Sen. Paul G. Pinsky (D-Prince George’s) said the inaugural process to award the much acclaimed “tuition-free” community college program has been bungled – with students receiving notices that they’d qualified – or worse, didn’t – just days before the start of the fall semester.
“For some young people this is the difference between enrolling and not enrolling. And if they don’t know but days before school starts,” they might not have time to get things in order to attend, Pinsky said. “…I’m very frustrated.”
Starting Aug. 12, 1,278 students at Maryland’s 16 two-year schools began receiving word that they would get a Promise Scholarship this year.
The earliest start date at Maryland’s community colleges is Aug. 19; a majority of campuses return for the fall semester next week.
Bernard J. Sadusky, executive director of the Maryland Association of Community Colleges, said colleges were informed that another 1,665 students may be qualified for a promise scholarship, but either the college or the student needed to submit additional information or show continued financial need to the Maryland Higher Education Commission to finish the process. The deadline for the additional documents was Monday.

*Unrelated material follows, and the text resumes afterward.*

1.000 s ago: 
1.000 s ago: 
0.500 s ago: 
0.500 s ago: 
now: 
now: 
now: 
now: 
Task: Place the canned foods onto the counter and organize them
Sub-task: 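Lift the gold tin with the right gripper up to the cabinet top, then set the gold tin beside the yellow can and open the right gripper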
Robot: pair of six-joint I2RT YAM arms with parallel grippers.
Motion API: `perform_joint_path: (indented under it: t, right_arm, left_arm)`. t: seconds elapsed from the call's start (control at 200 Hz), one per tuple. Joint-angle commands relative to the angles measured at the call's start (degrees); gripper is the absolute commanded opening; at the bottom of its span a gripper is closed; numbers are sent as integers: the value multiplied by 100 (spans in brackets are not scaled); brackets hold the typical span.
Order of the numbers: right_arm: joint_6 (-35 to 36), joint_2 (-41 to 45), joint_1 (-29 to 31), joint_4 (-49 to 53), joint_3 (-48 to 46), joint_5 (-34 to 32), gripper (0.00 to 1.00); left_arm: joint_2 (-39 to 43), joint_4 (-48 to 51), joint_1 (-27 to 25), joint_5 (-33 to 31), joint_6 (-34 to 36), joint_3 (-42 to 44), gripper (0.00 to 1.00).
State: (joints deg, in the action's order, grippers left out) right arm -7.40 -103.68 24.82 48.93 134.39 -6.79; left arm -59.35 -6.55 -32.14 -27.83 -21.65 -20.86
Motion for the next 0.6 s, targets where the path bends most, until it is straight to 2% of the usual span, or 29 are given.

Sadusky said there was some concern among community college administrators that the late notice for those who received awards could discourage fall enrollment but asserted the campus administrators worked to get as many students qualified and registered as possible before the fall semester.
Representatives from the Maryland Higher Education Commission, which make the awards, said the Promise Scholarship program as passed by the General Assembly in 2018 set up a tight timeline for the annual awards process. The bill required graduating Maryland high school students to provide transcripts showing a grade point average of 2.3 or higher and proof that they were registered in a community college, as well as documentation of financial need. Because the Promise Scholarships are a last-dollar program, all other financial aid options must be applied first.
The program includes a service obligation requirement under which students agree to live in the state and work full-time for at least one year for each year the scholarship was awarded. Awardees are required to fulfill this obligation within one year of receiving their degrees or certificates or completing their apprenticeships, but can defer their service requirement if they transfer to a four-year institution; are temporarily disabled; are unable to work due because they must care for a disabled spouse or child; or are assigned military duty outside of the state, according to the MHEC website.
In the 2019 legislative session, lawmakers passed a bill to determine Promise Scholarship eligibility after a high school senior’s first semester, among other changes. Though the bill was filed as an emergency measure, it wasn’t passed by lawmakers until April 4 and became law May 25 after Gov. Lawrence J. Hogan Jr. (R) allowed the bill to take effect without his signature.
“Despite MHEC having to make last minute changes to the program, The Governor’s Office was kept informed to ensure these amendments were implemented on time and offered to Maryland students in time for the 2019-20 academic year,” Rhonda Wardlaw, director of communications for the commission, said in an email.
She said the bill passed this year will allow future Promise Scholarship deadlines to “fall comfortably into the framework” for the more than two dozen other scholarship programs awarded by MHEC.
If no additional awards are granted, the Maryland Higher Education Commission will have awarded $4,332,496 in scholarships from a $15 million budget for the program.
“We do not think that we’ve maximized the potential of this program,” Sadusky said. “We are going to make corrections going forward to make sure that eligible students are taking advantage of the program.”
However, he also said bumps in rolling out the new program weren’t entirely unexpected, particularly after the timeline problems were identified.
“With any new programs you’re going to have some glitches. I think this program had a glitch,” Sadusky said. “…I do think next year at this time will be a better measure for how effective the program is.”
The Maryland Association of Community Colleges will undertake more outreach efforts later this year to promote the scholarships.
There are other limitations to the program, experts said.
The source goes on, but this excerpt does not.